As part of the fallout from the whole 4GB saga (opens in new tab) GTX 970 saga around graphics cards right now, it has emerged that one of the key frustrations of multi-GPU gaming could be on its way out.
AMD graphics guru Robert Hallock, took to Twitter defending the company’s dual-GPU R9 295X2 graphics card. After the backlash against Nvidia’s GTX 970 and its ‘3.5GB or 4GB?’ video memory debacle, some Nvidia supporters began railing against the R9 295X2 saying that it wasn’t really an 8GB card as it could only ever use 4GB at a time.
“Not true at all,” was Hallock’s Tweeted response (opens in new tab).
With multi-GPU cards and systems the temptation has been to double up the available video memory and refer to it as one giant frame buffer. In the case of the R9 295X2 each of its Hawaii GPUs has access to 4GB of GDDR5 memory, so it has been referred to as an 8GB card in total.
Traditionally though that is not how AMD’s CrossFire or Nvidia’s SLI has worked.
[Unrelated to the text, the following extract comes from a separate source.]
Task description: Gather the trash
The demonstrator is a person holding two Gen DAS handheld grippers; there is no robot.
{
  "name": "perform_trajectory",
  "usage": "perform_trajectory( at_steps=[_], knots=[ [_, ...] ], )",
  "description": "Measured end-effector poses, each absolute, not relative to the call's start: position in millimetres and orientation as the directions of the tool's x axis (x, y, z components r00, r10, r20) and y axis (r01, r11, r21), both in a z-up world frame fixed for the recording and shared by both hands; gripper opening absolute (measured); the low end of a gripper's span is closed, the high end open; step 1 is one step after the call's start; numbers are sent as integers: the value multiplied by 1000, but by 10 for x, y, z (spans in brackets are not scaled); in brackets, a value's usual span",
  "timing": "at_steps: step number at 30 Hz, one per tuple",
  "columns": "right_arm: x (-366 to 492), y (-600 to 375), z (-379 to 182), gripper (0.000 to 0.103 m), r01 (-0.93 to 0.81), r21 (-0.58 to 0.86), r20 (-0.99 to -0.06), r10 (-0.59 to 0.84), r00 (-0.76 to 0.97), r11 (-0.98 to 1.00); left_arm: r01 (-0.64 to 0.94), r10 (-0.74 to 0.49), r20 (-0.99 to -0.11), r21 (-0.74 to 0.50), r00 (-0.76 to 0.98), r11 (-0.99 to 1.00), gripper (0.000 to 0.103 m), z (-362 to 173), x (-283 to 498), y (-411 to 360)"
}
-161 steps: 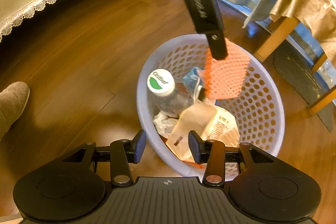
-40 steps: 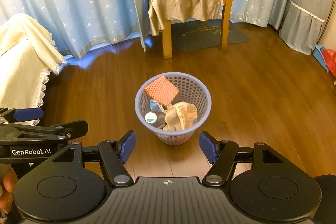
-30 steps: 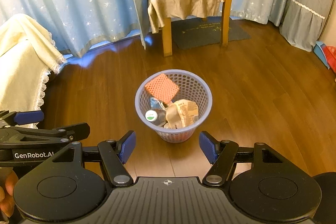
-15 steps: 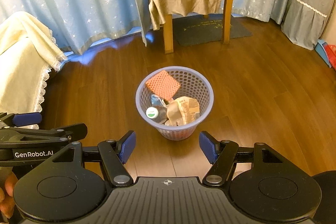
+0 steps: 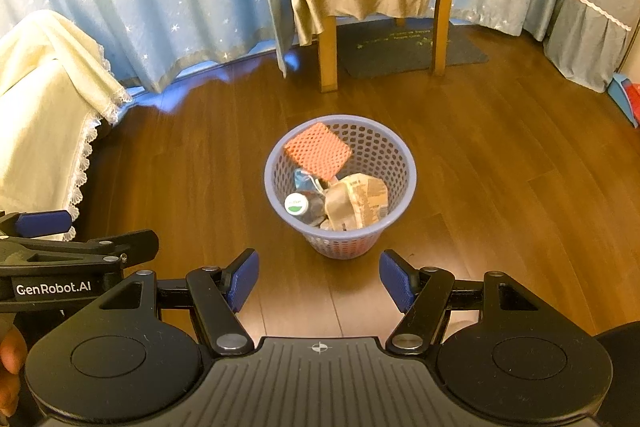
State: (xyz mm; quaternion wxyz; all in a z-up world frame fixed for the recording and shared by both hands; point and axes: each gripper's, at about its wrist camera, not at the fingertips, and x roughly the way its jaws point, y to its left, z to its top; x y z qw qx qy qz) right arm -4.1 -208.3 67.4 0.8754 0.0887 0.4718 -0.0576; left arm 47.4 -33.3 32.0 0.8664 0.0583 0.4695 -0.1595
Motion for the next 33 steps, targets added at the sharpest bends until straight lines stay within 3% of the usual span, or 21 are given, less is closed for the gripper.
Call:
perform_trajectory(
  at_steps=[33],
  knots=[
    [13, -2030, 632, 64, 172, 96, -841, -12, 541, 980, 329, -232, -836, -65, 497, 942, 102, 290, 486, -260]
  ],
)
When using two or more GPUs in a system it will use alternate-frame rendering (AFR) where one GPU renders the first entire frame and the subsequent GPUs render the next, taking it in turns. Both GPUs though need to have everything loaded into their own frame buffers as though they were the only GPU running the game.
If they shared the game’s data across the separate buffers they would have to keep chatting away across the PCIe bridge.
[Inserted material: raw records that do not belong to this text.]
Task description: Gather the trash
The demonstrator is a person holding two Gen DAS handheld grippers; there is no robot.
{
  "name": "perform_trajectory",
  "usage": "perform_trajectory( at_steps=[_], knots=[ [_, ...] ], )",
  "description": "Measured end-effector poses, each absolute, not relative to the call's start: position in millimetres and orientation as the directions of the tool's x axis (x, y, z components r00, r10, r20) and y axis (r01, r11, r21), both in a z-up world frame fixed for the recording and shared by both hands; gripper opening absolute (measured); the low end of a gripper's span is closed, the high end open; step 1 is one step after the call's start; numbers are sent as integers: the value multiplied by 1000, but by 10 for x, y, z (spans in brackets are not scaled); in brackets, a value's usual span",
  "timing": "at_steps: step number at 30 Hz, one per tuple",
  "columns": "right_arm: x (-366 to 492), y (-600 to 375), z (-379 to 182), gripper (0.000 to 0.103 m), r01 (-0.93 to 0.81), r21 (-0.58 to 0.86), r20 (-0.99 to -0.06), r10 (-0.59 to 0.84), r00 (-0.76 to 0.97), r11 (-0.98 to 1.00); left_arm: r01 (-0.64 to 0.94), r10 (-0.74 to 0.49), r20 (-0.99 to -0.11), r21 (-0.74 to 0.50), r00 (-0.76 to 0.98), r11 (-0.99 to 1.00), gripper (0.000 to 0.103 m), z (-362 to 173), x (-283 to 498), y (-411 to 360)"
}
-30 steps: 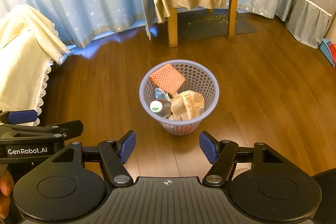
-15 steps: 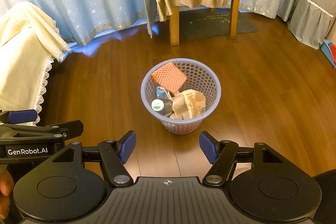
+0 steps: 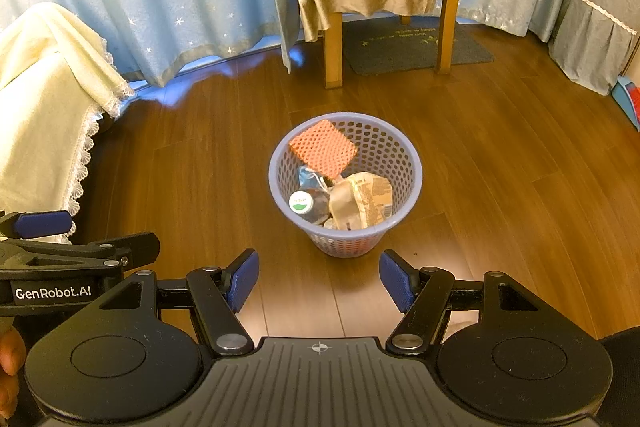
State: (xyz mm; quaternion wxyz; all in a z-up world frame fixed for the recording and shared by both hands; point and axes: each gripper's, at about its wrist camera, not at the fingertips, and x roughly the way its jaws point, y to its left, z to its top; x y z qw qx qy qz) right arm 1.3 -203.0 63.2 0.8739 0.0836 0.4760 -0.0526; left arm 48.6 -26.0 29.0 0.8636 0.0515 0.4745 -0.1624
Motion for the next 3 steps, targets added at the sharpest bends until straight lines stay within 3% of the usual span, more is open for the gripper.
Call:
perform_trajectory(
  at_steps=[3],
  knots=[
    [15, -2030, 633, 64, 172, 96, -841, -13, 541, 980, 315, -242, -833, -86, 498, 945, 102, 288, 489, -250]
  ],
)
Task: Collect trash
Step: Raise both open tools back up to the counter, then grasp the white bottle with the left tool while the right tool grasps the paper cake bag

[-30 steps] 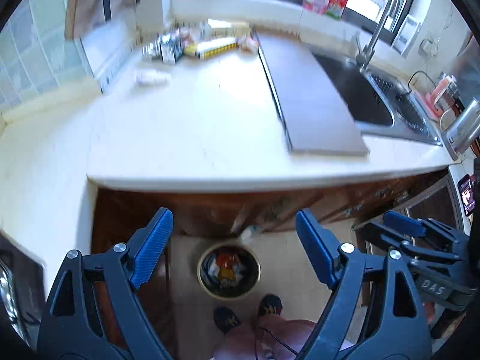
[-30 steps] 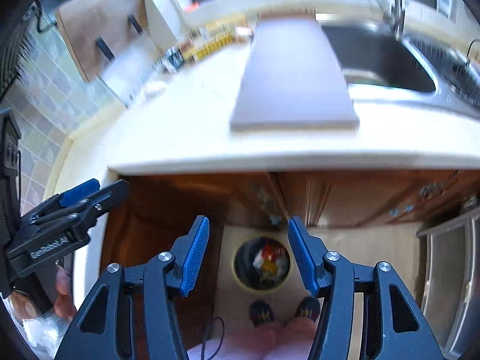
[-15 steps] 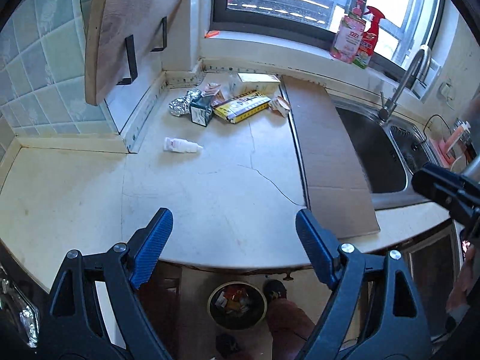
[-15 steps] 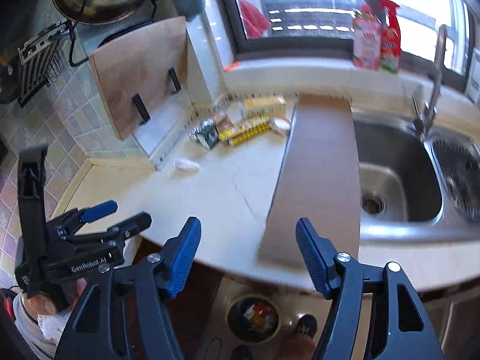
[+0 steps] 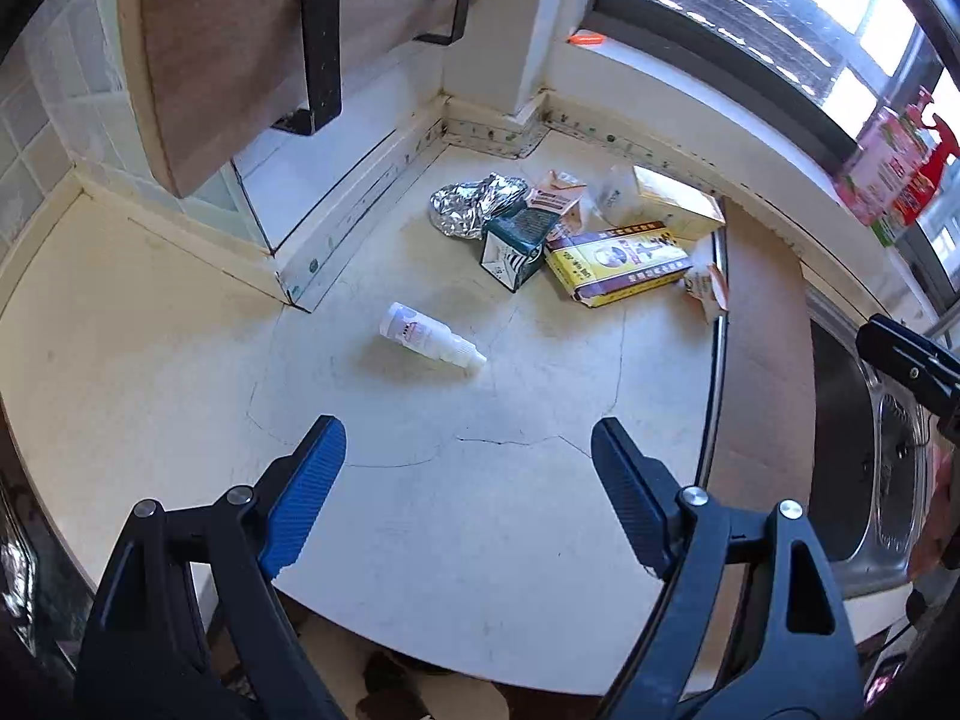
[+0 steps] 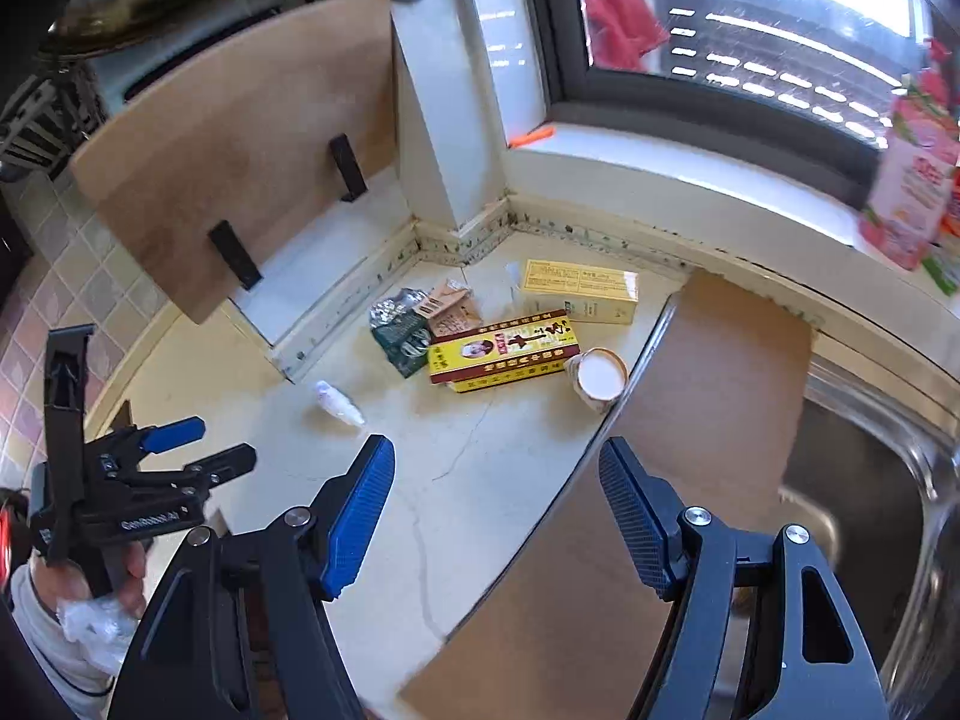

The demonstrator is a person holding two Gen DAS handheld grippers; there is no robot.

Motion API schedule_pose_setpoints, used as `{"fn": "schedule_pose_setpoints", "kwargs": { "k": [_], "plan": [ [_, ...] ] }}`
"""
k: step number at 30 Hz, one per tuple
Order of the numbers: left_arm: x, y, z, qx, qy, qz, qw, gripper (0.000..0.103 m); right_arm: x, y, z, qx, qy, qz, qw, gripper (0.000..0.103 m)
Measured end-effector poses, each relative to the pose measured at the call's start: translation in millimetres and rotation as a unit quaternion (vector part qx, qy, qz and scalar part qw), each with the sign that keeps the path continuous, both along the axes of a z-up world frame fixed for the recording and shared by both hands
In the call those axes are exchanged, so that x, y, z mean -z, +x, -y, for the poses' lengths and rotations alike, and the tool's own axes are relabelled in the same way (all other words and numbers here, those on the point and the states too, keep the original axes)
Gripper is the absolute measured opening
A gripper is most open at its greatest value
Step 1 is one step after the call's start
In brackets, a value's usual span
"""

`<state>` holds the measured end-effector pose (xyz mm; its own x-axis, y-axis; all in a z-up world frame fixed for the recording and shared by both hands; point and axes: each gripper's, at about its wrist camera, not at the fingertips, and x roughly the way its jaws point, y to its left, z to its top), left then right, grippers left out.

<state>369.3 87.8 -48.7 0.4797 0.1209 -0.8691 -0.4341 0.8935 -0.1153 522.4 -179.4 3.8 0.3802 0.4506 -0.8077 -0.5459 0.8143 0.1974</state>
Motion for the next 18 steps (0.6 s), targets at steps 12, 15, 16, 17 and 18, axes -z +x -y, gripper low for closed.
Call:
{"fn": "schedule_pose_setpoints", "kwargs": {
  "k": [12,15,16,17,18],
  "plan": [
    [77,60,-30,-0.119,-0.036,-0.017,0.9921,0.082,138,124,-17,-0.017,-0.01,-0.022,1.0,0.072],
    [88,67,-37,-0.142,-0.038,-0.019,0.989,0.082,156,133,-23,-0.024,-0.01,-0.02,0.999,0.072],
    [92,70,-39,-0.149,-0.036,-0.022,0.988,0.082,160,133,-24,-0.028,-0.009,-0.02,0.999,0.072],
    [95,72,-41,-0.155,-0.033,-0.025,0.9871,0.082,166,134,-26,-0.034,-0.009,-0.02,0.999,0.072],
    [98,74,-44,-0.159,-0.031,-0.027,0.9864,0.082,171,134,-30,-0.038,-0.009,-0.021,0.999,0.072]
  ]
}}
“Sure PCIe is fast,” explains Hallock, “but nowhere near as fast as going to local video memory.”
In this context, then, AMD’s top-end dual-GPU card is still a 4GB card. But not if you start using the low-level APIs like AMD’s own Mantle and the forthcoming DirectX 12.
Because these two APIs are designed to allow developers to code ‘close to the metal,’ developers can get right into the heart of the GPUs and their frame buffers. With Mantle and DX12 devs aren’t as limited as they currently are in how they optimise their games and game engines to deal with multi-GPU systems.
With this new, tighter control over the hardware and resources at a game engine’s disposal you could then pool the entirety of two graphics card frame buffers and have your game reference it as one giant chunk of video memory.
“Gamers believe that two 4GB cards can’t possibly give you 8GB of useful memory,” says Hallock. “That may have been true for the last 25 years of PC gaming, but that’s not true with Mantle, and it’s not true with the low-overhead APIs that follow in Mantle’s footsteps.”
Which all sounds great, and should give multi-GPU systems more of a boost then simply the doubling up of the graphics processor itself. That will also help when it comes to dealing with the sorts of massive resolutions and textures we want in the games of the near future.
The one huge caveat here though is that it’s all down to just how ‘close to the metal’ those devs want to get when it comes to optimising their games for multi-GPU systems.
The option, it seems, will be there to squeeze every last drop of potential performance out of a dual-GPU setup, but it's how simply this is to implement that will decide whether it gets used to its fullest.
As someone who runs both CrossFire and SLI systems support from games can be patchy at best, non-existent at worst. If devs have to put in more work to assign individual objects to a specific GPU, for example, I doubt many will really go the extra mile for such a small niche of the game-playing world.